La révélation intentionnelle de secrets professionnels en dehors des
cas prévus par la loi peut être constitutive d'une infraction pénale
et expose son auteur à une peine d'emprisonnement d'un an et à une
amende de 15000 euros (article 226-13 du Code pénal). La loi de
modernisation sociale est venue préciser qu' "en cas de poursuites
pénales pour violation du secret professionnel, l'instance
disciplinaire sursoit à statuer jusqu'à la décision définitive de la
juridiction pénale". Le législateur a entendu créer une dérogation
au principe de l'indépendance des poursuites disciplinaires et
pénales. Le fonctionnaire poursuivi pénalement peut être suspendu
(lire ci-contre). Il peut également faire l'objet d'une procédure
disciplinaire. Rappelons que des sanctions pénales particulières
sont prévues en cas de violation des dispositions de la loi sur
l'informatique, les fichiers et les libertés (article 226-22 du Code
pénal).
10. Quelle peut être la gravité de la violation ?

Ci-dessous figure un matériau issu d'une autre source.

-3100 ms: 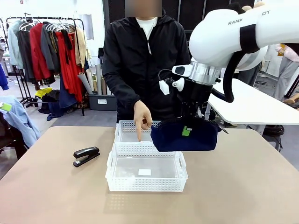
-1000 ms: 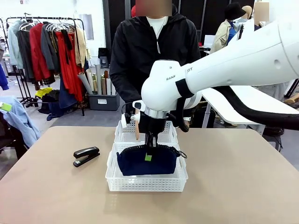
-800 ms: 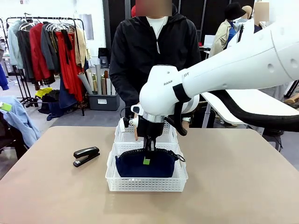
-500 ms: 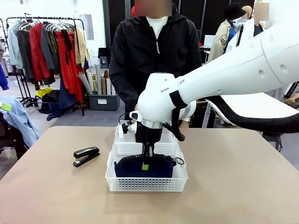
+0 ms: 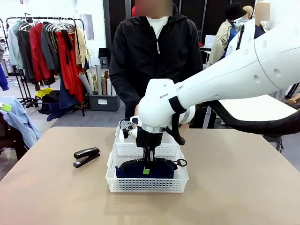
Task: Distribute items into two baskets.
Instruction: Place the picked Pencil pouch into the Organizing basket as instructed by the person.
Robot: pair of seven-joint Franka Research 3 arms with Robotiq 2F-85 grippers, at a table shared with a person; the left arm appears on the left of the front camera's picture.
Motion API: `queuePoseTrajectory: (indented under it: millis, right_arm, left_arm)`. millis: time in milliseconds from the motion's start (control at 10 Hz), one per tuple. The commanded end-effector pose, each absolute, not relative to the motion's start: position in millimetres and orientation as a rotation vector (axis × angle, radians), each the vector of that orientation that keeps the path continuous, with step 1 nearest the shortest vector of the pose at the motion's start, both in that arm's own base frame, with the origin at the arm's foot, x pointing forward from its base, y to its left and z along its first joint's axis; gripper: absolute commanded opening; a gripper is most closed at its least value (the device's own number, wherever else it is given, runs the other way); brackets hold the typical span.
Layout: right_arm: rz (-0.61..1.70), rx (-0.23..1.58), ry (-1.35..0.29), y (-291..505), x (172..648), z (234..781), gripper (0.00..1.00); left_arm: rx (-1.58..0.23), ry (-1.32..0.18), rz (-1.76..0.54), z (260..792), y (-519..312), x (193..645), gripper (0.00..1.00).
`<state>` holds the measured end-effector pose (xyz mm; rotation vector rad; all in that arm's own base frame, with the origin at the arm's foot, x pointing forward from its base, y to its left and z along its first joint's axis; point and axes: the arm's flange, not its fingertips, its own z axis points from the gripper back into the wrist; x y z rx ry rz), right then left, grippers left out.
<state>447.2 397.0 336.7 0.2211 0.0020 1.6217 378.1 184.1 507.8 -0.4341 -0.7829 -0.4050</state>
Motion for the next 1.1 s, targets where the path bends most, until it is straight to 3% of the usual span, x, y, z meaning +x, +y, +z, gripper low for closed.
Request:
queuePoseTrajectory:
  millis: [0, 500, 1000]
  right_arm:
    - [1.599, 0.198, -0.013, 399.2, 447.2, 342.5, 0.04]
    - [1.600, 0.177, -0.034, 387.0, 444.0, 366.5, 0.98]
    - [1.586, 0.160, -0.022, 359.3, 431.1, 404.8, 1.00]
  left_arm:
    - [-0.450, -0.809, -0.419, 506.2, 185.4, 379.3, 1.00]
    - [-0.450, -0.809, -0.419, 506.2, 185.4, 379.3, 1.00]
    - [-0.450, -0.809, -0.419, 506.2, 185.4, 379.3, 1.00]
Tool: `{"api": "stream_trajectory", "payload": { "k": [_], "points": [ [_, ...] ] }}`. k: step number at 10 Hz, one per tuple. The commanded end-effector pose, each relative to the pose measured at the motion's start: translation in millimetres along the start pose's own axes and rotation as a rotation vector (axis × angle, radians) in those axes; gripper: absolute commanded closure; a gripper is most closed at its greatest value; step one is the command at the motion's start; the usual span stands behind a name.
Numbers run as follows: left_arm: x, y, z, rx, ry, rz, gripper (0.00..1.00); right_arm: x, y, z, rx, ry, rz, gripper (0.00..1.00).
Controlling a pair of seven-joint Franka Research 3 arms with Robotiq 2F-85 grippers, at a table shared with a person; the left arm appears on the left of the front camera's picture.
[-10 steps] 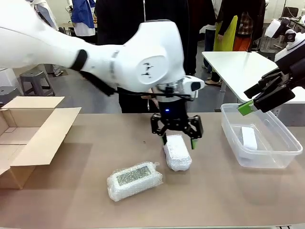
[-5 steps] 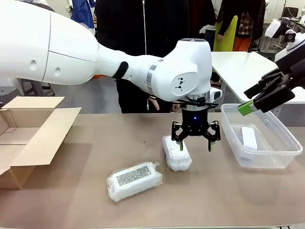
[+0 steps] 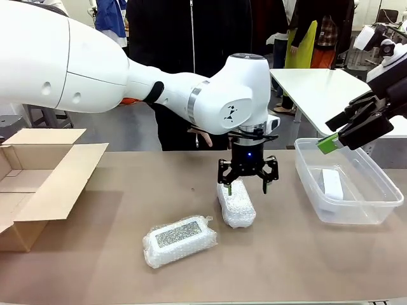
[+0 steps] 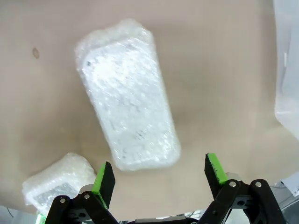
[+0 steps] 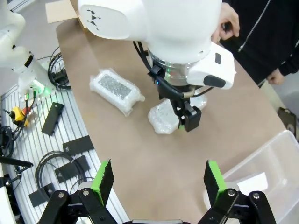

On distingue le «secret confié», lorsqu'un administré a confié des
informations à un agent public qui était chargé de les recueillir et
le "secret acquis", lorsque des informations sont parvenues
fortuitement à la connaissance d'un agent public ou bien à
l'occasion d'une enquête administrative l'informations à caractère
médical, ressources financières, etc.). Le juge pénal apprécie plus
sévèrement les manquements au secret professionnel dans le premier
cas que dans le second. Quant au juge administratif, il a estimé que
le fait pour un fonctionnaire de détourner des pièces d'un dossier
privé à des fins personnelles constituait une faute professionnelle
particulièrement grave (Cour administrative d'appel de Nantes, "Mine
Nicole Perrigault", 15 novembre 1989, req. n° 89NT01232).